HIGH levels of demand over the winter period left many non-surgical patients being cared for in surgical beds.

As a result, patients waiting for routine surgery such as gallbladder removals, breast surgery, prostate operations, and hip and knee replacements had their operations postponed.

Surgical director Duncan Murray said: “We do everything we possibly can to avoid cancelling operations but if faced on any given day with ten available post operative surgical beds and 15 patients are booked for non-emergency surgery, we have no option but to postpone some operations. In this situation, we try our very best to choose patients for whom postponement of their surgery will have the least impact.

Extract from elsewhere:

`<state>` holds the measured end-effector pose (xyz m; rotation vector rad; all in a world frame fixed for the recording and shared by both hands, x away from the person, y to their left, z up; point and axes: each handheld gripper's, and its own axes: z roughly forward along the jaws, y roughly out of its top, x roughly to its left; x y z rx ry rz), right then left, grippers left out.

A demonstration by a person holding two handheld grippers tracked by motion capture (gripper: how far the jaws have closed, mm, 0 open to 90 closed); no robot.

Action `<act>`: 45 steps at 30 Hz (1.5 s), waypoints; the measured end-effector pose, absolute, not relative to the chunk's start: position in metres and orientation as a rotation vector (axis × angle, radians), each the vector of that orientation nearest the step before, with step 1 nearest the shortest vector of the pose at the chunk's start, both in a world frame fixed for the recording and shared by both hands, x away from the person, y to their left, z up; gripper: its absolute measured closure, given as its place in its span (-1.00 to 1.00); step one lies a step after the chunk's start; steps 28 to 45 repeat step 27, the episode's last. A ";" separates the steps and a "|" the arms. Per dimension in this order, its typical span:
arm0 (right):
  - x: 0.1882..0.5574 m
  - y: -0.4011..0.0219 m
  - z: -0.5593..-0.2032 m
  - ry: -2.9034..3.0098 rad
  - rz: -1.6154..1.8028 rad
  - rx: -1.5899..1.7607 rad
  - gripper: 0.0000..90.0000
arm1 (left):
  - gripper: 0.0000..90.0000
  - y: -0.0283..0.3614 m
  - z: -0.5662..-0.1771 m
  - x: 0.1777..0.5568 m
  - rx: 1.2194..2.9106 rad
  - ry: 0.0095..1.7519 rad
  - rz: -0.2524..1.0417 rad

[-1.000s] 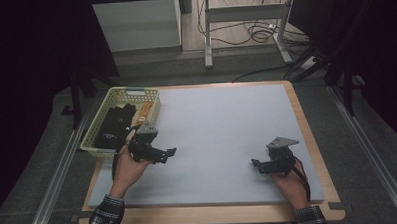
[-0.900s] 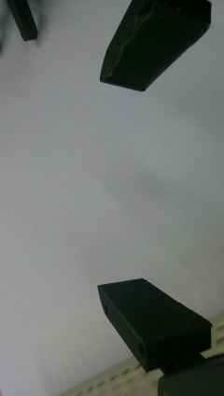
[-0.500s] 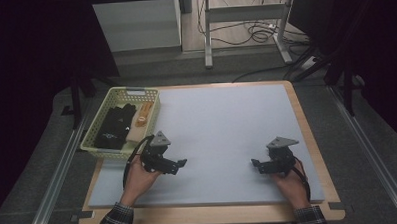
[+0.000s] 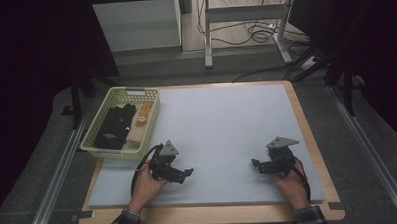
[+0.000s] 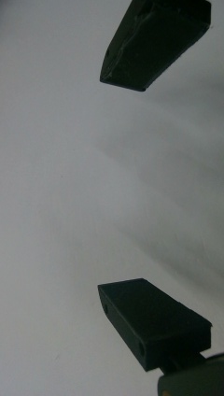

“We are acutely aware of the impact this has on those patients - with the emotional and psychological energy that goes into preparing yourself for an operation on top of practical considerations that are taken into account, to be cancelled at short notice is highly undesirable.

To avoid facing the same difficulties in future we needed to make a plan: the discussion went ‘can we afford to do this?’ and the answer was ‘we can’t afford not to’. The benefits for us as an organisation and for patients were such we just couldn’t carry on as we were.”

The way the wards were designed had led to beds for plastic surgery and orthopaedic patients being “slightly over-catered” for. With some re-jigging of the model on how those two groups of patients are looked after, the hospital has been able to free up surgical ward capacity to give to medical patients.

Dr Murray said: “While what we’ve given up is greater than the spare capacity we had, we have created a new short stay surgical unit which will be mainly for patients having planned surgery - those people expecting to come in for short admissions such as overnight stays, or maybe two or three nights at the most.”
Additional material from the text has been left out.